_Provided material_.

╔══

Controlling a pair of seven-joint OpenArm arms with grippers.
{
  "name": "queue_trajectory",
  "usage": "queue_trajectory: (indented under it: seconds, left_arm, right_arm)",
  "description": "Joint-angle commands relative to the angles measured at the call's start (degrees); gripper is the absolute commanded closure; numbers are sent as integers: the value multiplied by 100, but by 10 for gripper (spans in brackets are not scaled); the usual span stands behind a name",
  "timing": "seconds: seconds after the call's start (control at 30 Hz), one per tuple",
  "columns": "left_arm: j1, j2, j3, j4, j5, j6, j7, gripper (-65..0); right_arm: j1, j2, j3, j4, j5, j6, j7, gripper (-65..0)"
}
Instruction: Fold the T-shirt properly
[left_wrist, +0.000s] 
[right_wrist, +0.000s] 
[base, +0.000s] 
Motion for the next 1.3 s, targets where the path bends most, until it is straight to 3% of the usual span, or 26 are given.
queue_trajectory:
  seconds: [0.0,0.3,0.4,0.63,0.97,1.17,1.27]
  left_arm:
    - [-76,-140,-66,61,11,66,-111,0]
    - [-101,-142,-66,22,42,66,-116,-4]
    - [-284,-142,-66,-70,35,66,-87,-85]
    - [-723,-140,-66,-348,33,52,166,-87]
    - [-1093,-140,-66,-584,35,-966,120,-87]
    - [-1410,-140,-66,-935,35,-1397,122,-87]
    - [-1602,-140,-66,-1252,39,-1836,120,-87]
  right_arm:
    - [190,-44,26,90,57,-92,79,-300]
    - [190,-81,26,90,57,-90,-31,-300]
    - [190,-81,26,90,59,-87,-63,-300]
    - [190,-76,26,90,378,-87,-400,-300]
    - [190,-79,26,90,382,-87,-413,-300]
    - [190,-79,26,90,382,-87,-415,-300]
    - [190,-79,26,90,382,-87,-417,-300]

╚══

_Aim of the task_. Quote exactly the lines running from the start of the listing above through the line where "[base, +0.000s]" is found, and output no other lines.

_Worked solution_.
Controlling a pair of seven-joint OpenArm arms with grippers.
{
  "name": "queue_trajectory",
  "usage": "queue_trajectory: (indented under it: seconds, left_arm, right_arm)",
  "description": "Joint-angle commands relative to the angles measured at the call's start (degrees); gripper is the absolute commanded closure; numbers are sent as integers: the value multiplied by 100, but by 10 for gripper (spans in brackets are not scaled); the usual span stands behind a name",
  "timing": "seconds: seconds after the call's start (control at 30 Hz), one per tuple",
  "columns": "left_arm: j1, j2, j3, j4, j5, j6, j7, gripper (-65..0); right_arm: j1, j2, j3, j4, j5, j6, j7, gripper (-65..0)"
}
Instruction: Fold the T-shirt properly
[left_wrist, +0.000s] 
[right_wrist, +0.000s] 
[base, +0.000s] 

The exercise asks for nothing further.